Analyzing and Enhancing the Backward-Pass Convergence of Unrolled Optimization
James Kotary, Jacob Christopher, My H Dinh, Ferdinando Fioretto
TL;DR
This work tackles the challenge of differentiating through optimization layers in neural networks by analyzing the backward pass of unrolled optimization and showing its asymptotic equivalence to solving a linear system via a fixed-point iteration. It introduces unfolded optimization, which defers inner differentiations to Jacobian-gradient products, and further develops Folded Optimization, which separates forward and backward passes and solves the backward problem with efficient linear-algebra methods (e.g., LFPI and Krylov methods) using only Jacobian-vector products.

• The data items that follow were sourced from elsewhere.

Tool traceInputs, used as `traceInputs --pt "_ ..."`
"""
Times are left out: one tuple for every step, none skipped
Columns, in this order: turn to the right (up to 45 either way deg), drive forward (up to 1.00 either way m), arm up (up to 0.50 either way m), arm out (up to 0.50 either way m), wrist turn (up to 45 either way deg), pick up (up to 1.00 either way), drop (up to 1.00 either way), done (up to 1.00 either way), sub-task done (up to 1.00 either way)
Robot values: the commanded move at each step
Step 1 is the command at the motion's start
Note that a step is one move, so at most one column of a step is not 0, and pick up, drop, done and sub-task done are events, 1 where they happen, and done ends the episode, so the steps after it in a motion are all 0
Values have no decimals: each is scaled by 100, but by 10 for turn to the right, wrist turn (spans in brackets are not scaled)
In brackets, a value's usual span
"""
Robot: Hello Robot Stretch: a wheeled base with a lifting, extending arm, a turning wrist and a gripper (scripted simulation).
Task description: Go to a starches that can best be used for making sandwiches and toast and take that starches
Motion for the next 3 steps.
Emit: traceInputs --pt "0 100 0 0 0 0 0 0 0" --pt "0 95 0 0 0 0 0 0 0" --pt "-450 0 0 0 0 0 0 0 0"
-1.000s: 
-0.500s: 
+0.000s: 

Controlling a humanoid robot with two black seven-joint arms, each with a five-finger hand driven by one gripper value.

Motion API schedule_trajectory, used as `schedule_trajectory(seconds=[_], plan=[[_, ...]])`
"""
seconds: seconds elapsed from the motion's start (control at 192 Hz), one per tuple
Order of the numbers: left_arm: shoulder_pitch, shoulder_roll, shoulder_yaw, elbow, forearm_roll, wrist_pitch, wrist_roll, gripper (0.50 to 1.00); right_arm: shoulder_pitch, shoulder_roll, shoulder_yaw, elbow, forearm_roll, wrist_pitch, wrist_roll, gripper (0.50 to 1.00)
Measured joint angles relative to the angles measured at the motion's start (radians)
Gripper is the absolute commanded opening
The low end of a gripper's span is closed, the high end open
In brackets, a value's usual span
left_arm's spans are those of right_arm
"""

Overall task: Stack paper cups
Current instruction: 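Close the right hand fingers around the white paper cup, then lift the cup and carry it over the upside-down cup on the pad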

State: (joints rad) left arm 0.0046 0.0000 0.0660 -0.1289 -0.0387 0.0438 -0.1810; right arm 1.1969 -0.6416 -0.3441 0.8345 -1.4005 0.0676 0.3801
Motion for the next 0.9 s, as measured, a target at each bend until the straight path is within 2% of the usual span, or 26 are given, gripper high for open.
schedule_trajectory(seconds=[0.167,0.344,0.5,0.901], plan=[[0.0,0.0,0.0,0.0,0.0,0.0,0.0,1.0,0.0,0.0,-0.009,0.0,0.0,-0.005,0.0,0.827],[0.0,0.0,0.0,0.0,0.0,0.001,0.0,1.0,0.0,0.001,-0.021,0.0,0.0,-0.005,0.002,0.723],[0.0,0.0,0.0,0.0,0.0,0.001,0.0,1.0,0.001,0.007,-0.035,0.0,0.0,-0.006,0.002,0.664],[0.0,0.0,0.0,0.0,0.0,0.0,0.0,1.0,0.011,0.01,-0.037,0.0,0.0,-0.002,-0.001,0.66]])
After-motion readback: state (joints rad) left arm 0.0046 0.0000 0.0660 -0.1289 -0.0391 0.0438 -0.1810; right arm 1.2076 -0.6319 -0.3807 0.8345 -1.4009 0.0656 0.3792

The authors provide theoretical results on backward-pass convergence, empirical validations of potential pitfalls in naive unrolling, and a practical open-source library, fold-opt, that enables flexible, efficient, and differentiable optimization layers across nonconvex and convex problems and even blackbox solvers. The framework delivers significant computational gains and modeling flexibility across decision-focused learning tasks, AC-OPF, portfolio optimization, denoising, and multilabel classification, by enabling robust, differentiable end-to-end optimization pipelines. The work thus offers a versatile bridge between differentiable optimization and scalable, task-specific solvers with broad practical impact for end-to-end learning systems.
Abstract
The integration of constrained optimization models as components in deep networks has led to promising advances on many specialized learning tasks. A central challenge in this setting is backpropagation through the solution of an optimization problem, which often lacks a closed form. One typical strategy is algorithm unrolling, which relies on automatic differentiation through the entire chain of operations executed by an iterative optimization solver. This paper provides theoretical insights into the backward pass of unrolled optimization, showing that it is asymptotically equivalent to the solution of a linear system by a particular iterative method. Several practical pitfalls of unrolling are demonstrated in light of these insights, and a system called Folded Optimization is proposed to construct more efficient backpropagation rules from unrolled solver implementations. Experiments over various end-to-end optimization and learning tasks demonstrate the advantages of this system both computationally, and in terms of flexibility over various optimization problem forms.